**Exercise prompt:** Your answer should consist only of the lines below from the one with "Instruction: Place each" through the one with "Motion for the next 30", copied exactly.

__________________________________________________

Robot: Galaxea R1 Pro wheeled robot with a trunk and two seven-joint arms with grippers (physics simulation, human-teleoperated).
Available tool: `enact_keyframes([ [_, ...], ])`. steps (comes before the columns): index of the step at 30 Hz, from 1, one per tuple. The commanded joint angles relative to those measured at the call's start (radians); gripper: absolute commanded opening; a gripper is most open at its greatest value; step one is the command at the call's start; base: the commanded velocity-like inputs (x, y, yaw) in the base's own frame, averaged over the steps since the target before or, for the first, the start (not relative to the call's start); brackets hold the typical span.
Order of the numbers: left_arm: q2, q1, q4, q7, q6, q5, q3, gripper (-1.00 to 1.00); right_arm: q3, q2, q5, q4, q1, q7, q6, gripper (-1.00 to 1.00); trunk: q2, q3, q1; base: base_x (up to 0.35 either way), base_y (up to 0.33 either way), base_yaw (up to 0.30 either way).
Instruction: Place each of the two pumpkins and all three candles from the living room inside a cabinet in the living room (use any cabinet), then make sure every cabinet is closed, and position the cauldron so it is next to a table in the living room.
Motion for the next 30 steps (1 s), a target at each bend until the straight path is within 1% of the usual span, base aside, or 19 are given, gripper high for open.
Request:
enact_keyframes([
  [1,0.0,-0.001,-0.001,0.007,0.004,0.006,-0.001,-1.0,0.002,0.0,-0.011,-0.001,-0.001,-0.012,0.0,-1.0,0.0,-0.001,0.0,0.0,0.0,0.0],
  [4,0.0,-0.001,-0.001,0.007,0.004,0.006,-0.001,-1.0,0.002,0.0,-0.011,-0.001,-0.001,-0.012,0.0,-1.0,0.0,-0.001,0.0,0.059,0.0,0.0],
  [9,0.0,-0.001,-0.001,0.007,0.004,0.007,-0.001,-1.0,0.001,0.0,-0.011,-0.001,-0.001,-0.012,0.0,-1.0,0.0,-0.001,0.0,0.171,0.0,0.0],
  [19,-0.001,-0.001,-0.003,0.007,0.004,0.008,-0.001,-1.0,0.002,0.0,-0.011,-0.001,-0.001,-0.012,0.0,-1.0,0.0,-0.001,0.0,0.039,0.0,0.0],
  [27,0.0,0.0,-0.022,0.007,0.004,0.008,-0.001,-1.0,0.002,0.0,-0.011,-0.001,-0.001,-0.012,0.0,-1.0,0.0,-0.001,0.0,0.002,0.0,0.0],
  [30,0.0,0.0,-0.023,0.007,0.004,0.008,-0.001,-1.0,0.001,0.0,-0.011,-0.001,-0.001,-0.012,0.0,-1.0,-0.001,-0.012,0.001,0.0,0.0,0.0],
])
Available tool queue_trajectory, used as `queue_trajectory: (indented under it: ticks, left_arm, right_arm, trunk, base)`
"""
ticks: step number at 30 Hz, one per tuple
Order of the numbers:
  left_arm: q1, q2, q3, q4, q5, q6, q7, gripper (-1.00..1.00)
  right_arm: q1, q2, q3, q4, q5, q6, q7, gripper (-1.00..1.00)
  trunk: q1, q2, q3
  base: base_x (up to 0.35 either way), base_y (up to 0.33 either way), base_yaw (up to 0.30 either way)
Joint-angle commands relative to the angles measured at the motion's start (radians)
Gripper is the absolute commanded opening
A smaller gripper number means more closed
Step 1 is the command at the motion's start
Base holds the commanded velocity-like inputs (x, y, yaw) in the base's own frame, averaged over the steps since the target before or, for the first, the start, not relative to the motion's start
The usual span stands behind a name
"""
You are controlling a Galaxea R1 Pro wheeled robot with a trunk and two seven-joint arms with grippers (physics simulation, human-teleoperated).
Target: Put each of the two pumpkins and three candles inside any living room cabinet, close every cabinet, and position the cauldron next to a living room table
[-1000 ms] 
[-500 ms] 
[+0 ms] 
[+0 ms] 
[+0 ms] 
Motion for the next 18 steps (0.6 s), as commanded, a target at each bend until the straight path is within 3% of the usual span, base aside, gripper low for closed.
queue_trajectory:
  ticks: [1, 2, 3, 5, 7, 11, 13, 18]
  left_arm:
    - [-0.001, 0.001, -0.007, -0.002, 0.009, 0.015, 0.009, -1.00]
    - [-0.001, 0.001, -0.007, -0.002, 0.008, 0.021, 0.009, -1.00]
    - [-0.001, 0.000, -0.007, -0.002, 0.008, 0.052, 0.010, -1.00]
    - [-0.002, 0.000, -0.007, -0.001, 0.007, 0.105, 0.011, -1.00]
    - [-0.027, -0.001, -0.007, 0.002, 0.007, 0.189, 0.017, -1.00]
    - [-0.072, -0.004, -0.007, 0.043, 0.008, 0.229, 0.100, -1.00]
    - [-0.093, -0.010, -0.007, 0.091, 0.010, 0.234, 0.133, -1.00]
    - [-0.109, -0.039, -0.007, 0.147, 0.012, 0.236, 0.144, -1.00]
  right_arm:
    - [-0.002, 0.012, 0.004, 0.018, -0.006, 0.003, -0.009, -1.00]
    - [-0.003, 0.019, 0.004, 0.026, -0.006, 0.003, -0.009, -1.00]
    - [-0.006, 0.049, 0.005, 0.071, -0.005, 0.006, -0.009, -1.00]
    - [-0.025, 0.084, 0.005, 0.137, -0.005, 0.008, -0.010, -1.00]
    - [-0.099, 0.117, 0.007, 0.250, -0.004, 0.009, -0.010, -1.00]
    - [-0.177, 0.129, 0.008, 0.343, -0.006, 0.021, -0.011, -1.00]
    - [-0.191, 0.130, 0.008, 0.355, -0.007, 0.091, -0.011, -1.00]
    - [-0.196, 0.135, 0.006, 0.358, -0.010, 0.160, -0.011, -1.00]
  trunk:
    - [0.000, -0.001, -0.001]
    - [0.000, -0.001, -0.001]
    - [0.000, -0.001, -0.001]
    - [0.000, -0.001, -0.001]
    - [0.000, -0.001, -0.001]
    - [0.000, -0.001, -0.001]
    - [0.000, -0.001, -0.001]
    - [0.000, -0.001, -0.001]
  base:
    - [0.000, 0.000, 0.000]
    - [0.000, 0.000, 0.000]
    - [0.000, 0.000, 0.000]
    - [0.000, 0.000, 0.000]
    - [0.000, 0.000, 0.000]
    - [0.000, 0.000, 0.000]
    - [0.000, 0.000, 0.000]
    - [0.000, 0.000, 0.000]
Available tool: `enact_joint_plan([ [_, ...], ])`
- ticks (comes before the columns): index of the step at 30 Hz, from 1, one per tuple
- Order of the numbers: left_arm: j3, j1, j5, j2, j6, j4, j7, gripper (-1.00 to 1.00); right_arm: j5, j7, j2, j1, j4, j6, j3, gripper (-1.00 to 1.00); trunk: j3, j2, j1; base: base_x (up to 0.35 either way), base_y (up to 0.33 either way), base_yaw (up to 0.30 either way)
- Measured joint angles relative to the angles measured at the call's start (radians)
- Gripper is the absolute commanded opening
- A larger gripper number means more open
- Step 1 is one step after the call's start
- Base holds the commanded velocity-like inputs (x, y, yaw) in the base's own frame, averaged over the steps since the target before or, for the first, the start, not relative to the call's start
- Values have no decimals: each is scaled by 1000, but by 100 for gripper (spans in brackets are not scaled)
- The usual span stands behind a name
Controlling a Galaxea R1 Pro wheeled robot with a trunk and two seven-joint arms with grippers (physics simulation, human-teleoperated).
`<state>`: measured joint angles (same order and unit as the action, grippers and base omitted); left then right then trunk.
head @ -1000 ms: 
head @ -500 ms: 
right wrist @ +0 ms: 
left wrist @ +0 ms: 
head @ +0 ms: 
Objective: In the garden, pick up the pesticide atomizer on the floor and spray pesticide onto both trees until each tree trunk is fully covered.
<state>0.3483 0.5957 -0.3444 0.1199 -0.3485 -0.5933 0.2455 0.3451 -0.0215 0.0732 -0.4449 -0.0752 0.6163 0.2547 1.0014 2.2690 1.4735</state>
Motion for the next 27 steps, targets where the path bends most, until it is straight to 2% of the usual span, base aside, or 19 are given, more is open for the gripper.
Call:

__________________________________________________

**Answer to the exercise:**
Instruction: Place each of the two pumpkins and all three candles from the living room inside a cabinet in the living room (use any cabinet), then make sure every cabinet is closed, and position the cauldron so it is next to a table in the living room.
Motion for the next 30 steps (1 s), a target at each bend until the straight path is within 1% of the usual span, base aside, or 19 are given, gripper high for open.

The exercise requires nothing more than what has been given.